■ Exercise details:
Restate word for word the lines in the listing below, starting at the line containing "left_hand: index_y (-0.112" and ending at the line containing "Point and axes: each", both included; leave out the rest.

■ The data:

━━━━━━━━━━━━━━━━━━━━

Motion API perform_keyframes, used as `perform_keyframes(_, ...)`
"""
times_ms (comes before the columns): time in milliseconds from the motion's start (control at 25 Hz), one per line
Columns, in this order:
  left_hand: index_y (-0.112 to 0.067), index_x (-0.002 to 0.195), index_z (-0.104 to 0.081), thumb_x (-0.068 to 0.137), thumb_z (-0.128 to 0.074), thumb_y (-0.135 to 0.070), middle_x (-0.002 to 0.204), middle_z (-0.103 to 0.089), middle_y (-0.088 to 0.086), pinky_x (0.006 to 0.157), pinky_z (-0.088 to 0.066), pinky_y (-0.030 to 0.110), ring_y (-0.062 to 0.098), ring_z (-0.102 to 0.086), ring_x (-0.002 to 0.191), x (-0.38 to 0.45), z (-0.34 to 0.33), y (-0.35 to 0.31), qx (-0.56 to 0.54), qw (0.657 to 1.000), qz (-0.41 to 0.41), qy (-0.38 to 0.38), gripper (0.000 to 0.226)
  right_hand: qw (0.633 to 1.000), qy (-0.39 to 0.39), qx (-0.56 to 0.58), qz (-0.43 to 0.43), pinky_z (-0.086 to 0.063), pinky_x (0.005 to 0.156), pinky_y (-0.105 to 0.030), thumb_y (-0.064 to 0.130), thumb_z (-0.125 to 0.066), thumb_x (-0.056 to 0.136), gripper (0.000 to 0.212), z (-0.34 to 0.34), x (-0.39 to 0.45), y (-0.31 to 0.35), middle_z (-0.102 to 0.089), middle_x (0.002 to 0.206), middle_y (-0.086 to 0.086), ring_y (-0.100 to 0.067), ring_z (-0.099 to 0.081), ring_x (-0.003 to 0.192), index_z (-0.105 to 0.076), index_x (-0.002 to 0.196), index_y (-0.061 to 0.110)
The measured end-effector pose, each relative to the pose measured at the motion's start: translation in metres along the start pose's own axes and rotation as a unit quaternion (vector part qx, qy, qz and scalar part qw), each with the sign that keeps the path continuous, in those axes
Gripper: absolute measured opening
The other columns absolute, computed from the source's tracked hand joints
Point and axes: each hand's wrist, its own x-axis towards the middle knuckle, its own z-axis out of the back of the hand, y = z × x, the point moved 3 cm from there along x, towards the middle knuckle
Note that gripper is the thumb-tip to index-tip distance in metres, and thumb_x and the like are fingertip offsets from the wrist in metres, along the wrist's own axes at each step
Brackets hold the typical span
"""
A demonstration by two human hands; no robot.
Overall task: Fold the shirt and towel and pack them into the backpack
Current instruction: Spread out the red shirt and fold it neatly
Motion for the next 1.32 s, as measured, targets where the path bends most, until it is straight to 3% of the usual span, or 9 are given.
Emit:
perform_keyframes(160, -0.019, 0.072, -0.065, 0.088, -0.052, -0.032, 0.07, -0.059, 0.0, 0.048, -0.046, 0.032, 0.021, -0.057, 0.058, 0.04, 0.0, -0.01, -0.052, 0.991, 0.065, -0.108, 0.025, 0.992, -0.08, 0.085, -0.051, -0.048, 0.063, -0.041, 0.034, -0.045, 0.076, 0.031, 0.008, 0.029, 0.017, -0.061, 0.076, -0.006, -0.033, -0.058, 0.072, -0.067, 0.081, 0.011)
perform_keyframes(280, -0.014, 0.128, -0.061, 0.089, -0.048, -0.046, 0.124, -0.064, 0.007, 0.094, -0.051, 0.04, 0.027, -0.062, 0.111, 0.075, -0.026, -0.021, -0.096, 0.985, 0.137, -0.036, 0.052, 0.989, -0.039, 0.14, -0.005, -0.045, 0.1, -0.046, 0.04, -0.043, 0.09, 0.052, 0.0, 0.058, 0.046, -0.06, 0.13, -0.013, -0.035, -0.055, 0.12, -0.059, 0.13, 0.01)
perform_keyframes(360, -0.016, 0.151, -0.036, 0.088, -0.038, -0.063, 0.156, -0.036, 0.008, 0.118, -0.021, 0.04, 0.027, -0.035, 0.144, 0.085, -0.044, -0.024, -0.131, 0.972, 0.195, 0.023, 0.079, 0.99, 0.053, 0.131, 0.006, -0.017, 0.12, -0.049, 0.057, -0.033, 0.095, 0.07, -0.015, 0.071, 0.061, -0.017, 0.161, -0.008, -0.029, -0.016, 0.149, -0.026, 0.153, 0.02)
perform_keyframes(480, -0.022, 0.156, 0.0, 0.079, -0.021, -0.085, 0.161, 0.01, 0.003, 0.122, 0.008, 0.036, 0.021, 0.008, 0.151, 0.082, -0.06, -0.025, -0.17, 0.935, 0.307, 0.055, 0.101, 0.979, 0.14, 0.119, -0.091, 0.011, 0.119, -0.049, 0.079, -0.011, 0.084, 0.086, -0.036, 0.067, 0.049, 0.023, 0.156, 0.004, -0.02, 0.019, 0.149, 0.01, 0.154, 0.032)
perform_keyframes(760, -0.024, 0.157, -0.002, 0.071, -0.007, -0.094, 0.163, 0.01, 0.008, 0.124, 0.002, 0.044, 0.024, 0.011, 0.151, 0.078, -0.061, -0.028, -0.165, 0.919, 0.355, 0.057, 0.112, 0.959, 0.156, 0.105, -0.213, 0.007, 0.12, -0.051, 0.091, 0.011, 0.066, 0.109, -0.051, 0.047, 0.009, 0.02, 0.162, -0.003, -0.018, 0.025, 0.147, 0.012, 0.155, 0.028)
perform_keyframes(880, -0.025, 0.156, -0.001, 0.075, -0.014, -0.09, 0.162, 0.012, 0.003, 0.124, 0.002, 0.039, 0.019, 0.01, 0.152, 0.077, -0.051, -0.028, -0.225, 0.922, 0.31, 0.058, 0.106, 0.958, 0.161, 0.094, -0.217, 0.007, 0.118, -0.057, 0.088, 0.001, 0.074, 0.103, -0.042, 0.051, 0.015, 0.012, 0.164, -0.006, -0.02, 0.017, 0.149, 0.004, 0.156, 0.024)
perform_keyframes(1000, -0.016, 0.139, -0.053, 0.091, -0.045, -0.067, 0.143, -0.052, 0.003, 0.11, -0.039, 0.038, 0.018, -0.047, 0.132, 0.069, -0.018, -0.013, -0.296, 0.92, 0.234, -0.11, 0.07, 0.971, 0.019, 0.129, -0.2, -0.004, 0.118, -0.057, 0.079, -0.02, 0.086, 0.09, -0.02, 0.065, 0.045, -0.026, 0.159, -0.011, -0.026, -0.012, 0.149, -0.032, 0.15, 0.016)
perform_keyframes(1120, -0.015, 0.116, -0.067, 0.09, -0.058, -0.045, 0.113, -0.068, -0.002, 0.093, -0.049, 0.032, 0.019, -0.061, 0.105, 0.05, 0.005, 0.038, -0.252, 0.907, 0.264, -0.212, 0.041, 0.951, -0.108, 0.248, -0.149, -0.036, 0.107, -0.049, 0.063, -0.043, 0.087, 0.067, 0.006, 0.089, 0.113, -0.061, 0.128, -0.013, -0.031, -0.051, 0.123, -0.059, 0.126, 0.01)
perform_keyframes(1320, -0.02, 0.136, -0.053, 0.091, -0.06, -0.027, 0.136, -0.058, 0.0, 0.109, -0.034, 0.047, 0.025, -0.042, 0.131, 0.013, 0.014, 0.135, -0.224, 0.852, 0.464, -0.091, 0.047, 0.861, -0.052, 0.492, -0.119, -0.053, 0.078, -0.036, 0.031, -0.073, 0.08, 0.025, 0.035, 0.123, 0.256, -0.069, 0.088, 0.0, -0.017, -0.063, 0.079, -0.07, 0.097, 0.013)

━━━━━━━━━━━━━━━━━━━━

■ Solved problem:
  left_hand: index_y (-0.112 to 0.067), index_x (-0.002 to 0.195), index_z (-0.104 to 0.081), thumb_x (-0.068 to 0.137), thumb_z (-0.128 to 0.074), thumb_y (-0.135 to 0.070), middle_x (-0.002 to 0.204), middle_z (-0.103 to 0.089), middle_y (-0.088 to 0.086), pinky_x (0.006 to 0.157), pinky_z (-0.088 to 0.066), pinky_y (-0.030 to 0.110), ring_y (-0.062 to 0.098), ring_z (-0.102 to 0.086), ring_x (-0.002 to 0.191), x (-0.38 to 0.45), z (-0.34 to 0.33), y (-0.35 to 0.31), qx (-0.56 to 0.54), qw (0.657 to 1.000), qz (-0.41 to 0.41), qy (-0.38 to 0.38), gripper (0.000 to 0.226)
  right_hand: qw (0.633 to 1.000), qy (-0.39 to 0.39), qx (-0.56 to 0.58), qz (-0.43 to 0.43), pinky_z (-0.086 to 0.063), pinky_x (0.005 to 0.156), pinky_y (-0.105 to 0.030), thumb_y (-0.064 to 0.130), thumb_z (-0.125 to 0.066), thumb_x (-0.056 to 0.136), gripper (0.000 to 0.212), z (-0.34 to 0.34), x (-0.39 to 0.45), y (-0.31 to 0.35), middle_z (-0.102 to 0.089), middle_x (0.002 to 0.206), middle_y (-0.086 to 0.086), ring_y (-0.100 to 0.067), ring_z (-0.099 to 0.081), ring_x (-0.003 to 0.192), index_z (-0.105 to 0.076), index_x (-0.002 to 0.196), index_y (-0.061 to 0.110)
The measured end-effector pose, each relative to the pose measured at the motion's start: translation in metres along the start pose's own axes and rotation as a unit quaternion (vector part qx, qy, qz and scalar part qw), each with the sign that keeps the path continuous, in those axes
Gripper: absolute measured opening
The other columns absolute, computed from the source's tracked hand joints
Point and axes: each hand's wrist, its own x-axis towards the middle knuckle, its own z-axis out of the back of the hand, y = z × x, the point moved 3 cm from there along x, towards the middle knuckle

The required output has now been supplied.